§ What this task involves: Restate word for word the line with "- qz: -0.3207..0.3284" and the rest of the listing after it, ending at the final line, and include nothing else.
::::
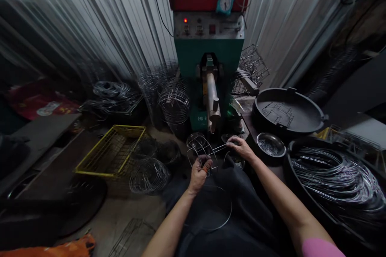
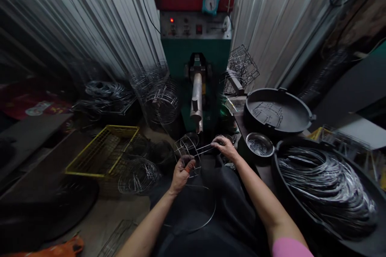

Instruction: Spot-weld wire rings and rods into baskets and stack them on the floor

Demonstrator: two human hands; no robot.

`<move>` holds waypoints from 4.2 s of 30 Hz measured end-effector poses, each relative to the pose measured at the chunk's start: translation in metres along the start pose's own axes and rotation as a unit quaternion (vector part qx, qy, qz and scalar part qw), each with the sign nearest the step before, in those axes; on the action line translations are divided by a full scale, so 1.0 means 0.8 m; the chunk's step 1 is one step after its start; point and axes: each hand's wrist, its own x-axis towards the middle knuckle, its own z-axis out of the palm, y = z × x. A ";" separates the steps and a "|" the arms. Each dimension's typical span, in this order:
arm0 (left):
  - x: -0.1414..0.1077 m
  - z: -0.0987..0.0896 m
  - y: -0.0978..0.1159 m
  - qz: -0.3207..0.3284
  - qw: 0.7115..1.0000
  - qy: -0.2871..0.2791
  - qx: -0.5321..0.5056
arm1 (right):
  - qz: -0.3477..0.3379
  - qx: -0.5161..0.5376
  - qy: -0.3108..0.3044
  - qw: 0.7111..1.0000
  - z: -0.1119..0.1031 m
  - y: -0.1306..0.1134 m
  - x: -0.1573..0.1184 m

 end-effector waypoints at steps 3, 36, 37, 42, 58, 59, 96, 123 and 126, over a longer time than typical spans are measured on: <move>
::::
§ Solution to the problem:
  - qz: -0.3207..0.3284
  - qw: 0.7115..1.0000
  - qy: -0.2871..0.2791
  - qx: -0.5321..0.5056
arm1 (right):
  - qz: -0.3477..0.3379
  - qx: -0.5161..0.5376
  - qy: -0.3108..0.3044
  - qw: 0.7111..1.0000
  - z: -0.1119..0.1031 m
  - y: -0.1306..0.1134 m
  - x: -0.1573..0.1184 m

 end-effector waypoints at steps 3, 36, 37, 42, 58, 59, 96, 123 and 126, over a longer time than typical spans are measured on: <move>

What this exercise asked for has been supplied.